Türkçedeki kullanış biçimi ufak değişikliklerle Batı dillerine geçmiştir. Kahve başlangıçta, 1000 yılı civarında, besleyici ve tok tutucu özelliğinden dolayı öğütülerek ekmek yapımında kullanılmıştır.
Keyif verici özelliğinin keşfedilmesi ve içecek olarak tüketilmesi ise daha sonradır. Kahvenin keşfi, Filolog J. Banesius’un ilk defa 1671 yılında Roma’da yayımlamasından sonra bütün Avrupalı, Türk ve Arap yazarlarca da küçük değişikliklerle benimsenmiş olan bir keçi çobanı hikâyesine dayandırılmaktadır. Hikâye şöyledir:
Kaudi adlı çoban, gütmekte olduğu keçilerinin bazı geceler çok hareketli olduklarını, uyuyamadıklarını fark edince bunun sebebini anlamak için kafa yormaya başlar. İşin içinden çıkamayınca konuyu bölgenin tanınmış bilginlerinden birisine açar. Bilge kişi hayvanlardaki değişikliğin, yedikleri otlarla ilgili olabileceğini belirtir.
Gerçekten de keçilerin beslendiği bitkiler üzerinde bir inceleme yapılınca işin hakikati ortaya çıkar. Kahve böylece keşfedilmiş olur.
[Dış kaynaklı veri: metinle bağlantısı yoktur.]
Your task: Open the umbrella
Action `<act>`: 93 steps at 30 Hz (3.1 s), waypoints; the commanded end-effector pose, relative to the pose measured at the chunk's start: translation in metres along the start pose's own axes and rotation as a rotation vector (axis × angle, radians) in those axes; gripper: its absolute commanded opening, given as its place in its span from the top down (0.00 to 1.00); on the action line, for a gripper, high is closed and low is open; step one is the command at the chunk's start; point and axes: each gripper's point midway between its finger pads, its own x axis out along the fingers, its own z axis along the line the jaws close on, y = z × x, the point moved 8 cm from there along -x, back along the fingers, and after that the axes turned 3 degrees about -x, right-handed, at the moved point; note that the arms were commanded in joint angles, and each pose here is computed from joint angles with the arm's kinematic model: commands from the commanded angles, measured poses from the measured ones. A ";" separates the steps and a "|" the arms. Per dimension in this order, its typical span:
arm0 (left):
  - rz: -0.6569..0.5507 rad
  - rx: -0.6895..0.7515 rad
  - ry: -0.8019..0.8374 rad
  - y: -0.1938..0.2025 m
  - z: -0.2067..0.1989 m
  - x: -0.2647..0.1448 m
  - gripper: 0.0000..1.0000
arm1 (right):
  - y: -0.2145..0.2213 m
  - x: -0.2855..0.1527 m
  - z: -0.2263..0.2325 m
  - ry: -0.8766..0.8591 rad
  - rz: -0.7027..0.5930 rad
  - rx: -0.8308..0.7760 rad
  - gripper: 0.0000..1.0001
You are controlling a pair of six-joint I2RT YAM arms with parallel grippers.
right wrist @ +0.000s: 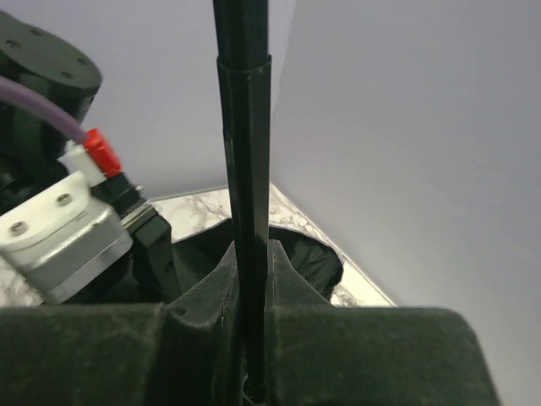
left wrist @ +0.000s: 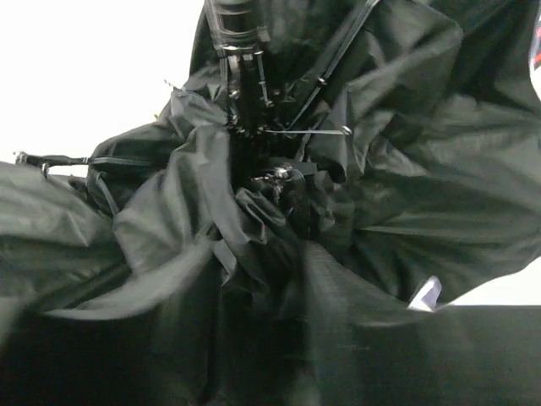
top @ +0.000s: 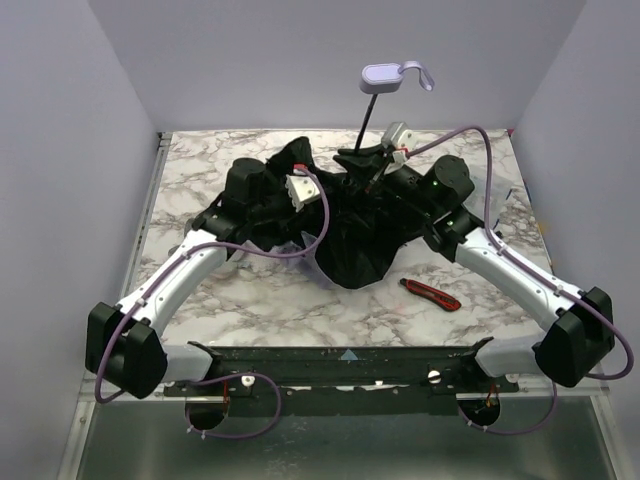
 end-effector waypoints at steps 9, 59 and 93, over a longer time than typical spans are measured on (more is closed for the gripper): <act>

Batılı yazarlardan bazıları bu hikâyeyi Hıristiyan geleneklerine uyarlamış ve bilge kişinin din adamı olduğunu kaydetmişler, daha fazla ibadet etmek isteyen keşiş ve papazların geceleri ayakta kalmak için kahve içtiklerini, hatta diğer Arap şehirlerine de Hıristiyan din adamları tarafından yayıldığını ileri sürmüşlerdir (Heise, 2001: 14; Wild, 2007: 49). Hikâyeyi İslâmî geleneğe uyduran, ama daha objektif oldukları anlaşılan Doğulu ve Müslüman araştırmacılar ise, çobanın görüştüğü kişinin Şazilî tarikatı şeyhi olduğunu belirtmişlerdir. Bu versiyona göre Şeyh Şazilî’nin keşfetmesinin ardından kahve, gerek şeyh gerekse müritleri için vazgeçilmez bir tutku oluvermiştir. Bu görüş Batılı bilim çevrelerinde de genel olarak muteberdir.